Born on 11 February 1973 in the village of Mankar in the Indian state of West Bengal. P. S. Mukherjee graduated in science (BSc hons) from the Triveni Devi Bhalotia College, affiliated to the University of Burdwan, in 1995. He completed his master's degree in inorganic chemistry from Jadavpur University in 1998. His doctoral studies were done at the Indian Association for the Cultivation of Science under the guidance of Nirmalendu Ray Chaudhuri and he was awarded a PhD for his thesis Synthesis, crystal structure and low temperature magnetic behaviour of Cu(II) polynuclear complexes of amines and their derivatives using different bridging ligands in 2002. Subsequently, he moved to the US for his post-doctoral studies at the laboratory of Peter J. Stang of the University of Utah where he stayed till 2004. Then he obtained an Alexander von Humboldt fellowship which enabled him to continue his work with Herbert W. Roesky at the University of Göttingen. On his return to India, he joined the Indian Institute of Science as an assistant professor. After serving as an associate professor during 2010–16, he is a professor at the department of inorganic and physical chemistry and the head of P. S. Mukherjee's Research Group. During this period, he had three stints abroad; as a visiting professor at Ulsan University (2010), as an Alexander von Humboldt visiting scientist at the University of Heidelberg and as a Japan Society for the Promotion of Science visiting scientist at the University of Kyoto.

== Legacy ==
Mukherjee's studies focus on supramolecular and organometallic materials, organic nano structures, molecular sensors and nanocages. He demonstrated the self-sorting of three-dimensional nanoscopic organic cages driven by the dynamic imine bond reportedly for the first time and proposed ways of regulating the supramolecualar interaction through H-bonding. The team led by him has also worked on Enzyme mimics, single molecule magnets of polynuclear clusters and catalysis in nanocages. His research has been documented by way of several peer-reviewed articles. At his group, he hosts a number of researchers and has already mentored many doctoral scholars.

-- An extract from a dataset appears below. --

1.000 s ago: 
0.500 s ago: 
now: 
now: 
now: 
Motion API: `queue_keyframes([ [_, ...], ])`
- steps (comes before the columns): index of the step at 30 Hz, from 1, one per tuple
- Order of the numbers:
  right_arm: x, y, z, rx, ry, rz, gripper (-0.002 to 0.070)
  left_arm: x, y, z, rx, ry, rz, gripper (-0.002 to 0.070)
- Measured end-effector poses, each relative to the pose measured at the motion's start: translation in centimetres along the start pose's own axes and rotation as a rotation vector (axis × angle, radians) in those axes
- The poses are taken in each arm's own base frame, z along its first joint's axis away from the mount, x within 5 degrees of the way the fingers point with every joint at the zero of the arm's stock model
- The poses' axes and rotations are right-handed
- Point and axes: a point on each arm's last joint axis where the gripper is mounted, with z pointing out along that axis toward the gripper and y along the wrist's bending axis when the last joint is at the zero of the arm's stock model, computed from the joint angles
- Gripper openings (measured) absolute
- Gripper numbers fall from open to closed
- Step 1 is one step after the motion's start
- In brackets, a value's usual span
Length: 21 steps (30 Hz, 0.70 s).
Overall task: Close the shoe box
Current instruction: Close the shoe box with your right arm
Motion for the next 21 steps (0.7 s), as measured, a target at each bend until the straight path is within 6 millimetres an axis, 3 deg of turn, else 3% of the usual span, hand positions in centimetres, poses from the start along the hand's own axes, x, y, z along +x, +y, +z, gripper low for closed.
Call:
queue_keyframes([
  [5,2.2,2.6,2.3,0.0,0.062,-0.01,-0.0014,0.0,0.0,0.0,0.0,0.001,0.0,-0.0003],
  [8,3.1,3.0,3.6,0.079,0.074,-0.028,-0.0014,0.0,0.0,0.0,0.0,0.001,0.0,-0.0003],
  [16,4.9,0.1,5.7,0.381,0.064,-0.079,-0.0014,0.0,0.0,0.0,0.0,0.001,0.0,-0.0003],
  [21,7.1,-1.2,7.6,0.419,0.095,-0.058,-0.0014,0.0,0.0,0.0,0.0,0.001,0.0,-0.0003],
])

He is also associated with many science journals and serves as the associate editor of Inorganic Chemistry, and as a member of the advisory panel of the Scientific Reports journal of the Royal Society of Chemistry.

== Awards and honors ==
Mukherjee was selected by the Indian Academy of Sciences as a Young Associate in 2007. He received the Outstanding Young Faculty Award of Microsoft Research India and the Young Scientists Medal of the Indian National Science Academy in 2008. The Young Scientist Award of the International Union of Pure and Applied Chemistry (IUPAC) was awarded to him in 2009, followed by the Scopus Young Scientist Award, jointly sponsored by Elsevier and the National Academy of Sciences, India in 2012. In between, The World Academy of Sciences chose him as a Young Affiliate in 2011. He is an elected fellow of The World Academy of Sciences (Trieste, Italy). The Council of Scientific and Industrial Research awarded him the Shanti Swarup Bhatnagar Prize, one of the highest Indian science awards, in 2016 and he received the Bronze Medal of the Chemical Research Society of India the same year. Also in 2017, Mukherjee became a laureate of the Asian Scientist 100 by the Asian Scientist. A fellow of the Royal Society of Chemistry (2014) and an Alexander von Humboldt fellow during his post-doctoral days, he held various other research fellowships including the Marie-Curie International Fellowship (2004) and the Swarnajayanti Fellowship of the Department of Science and Technology (2012).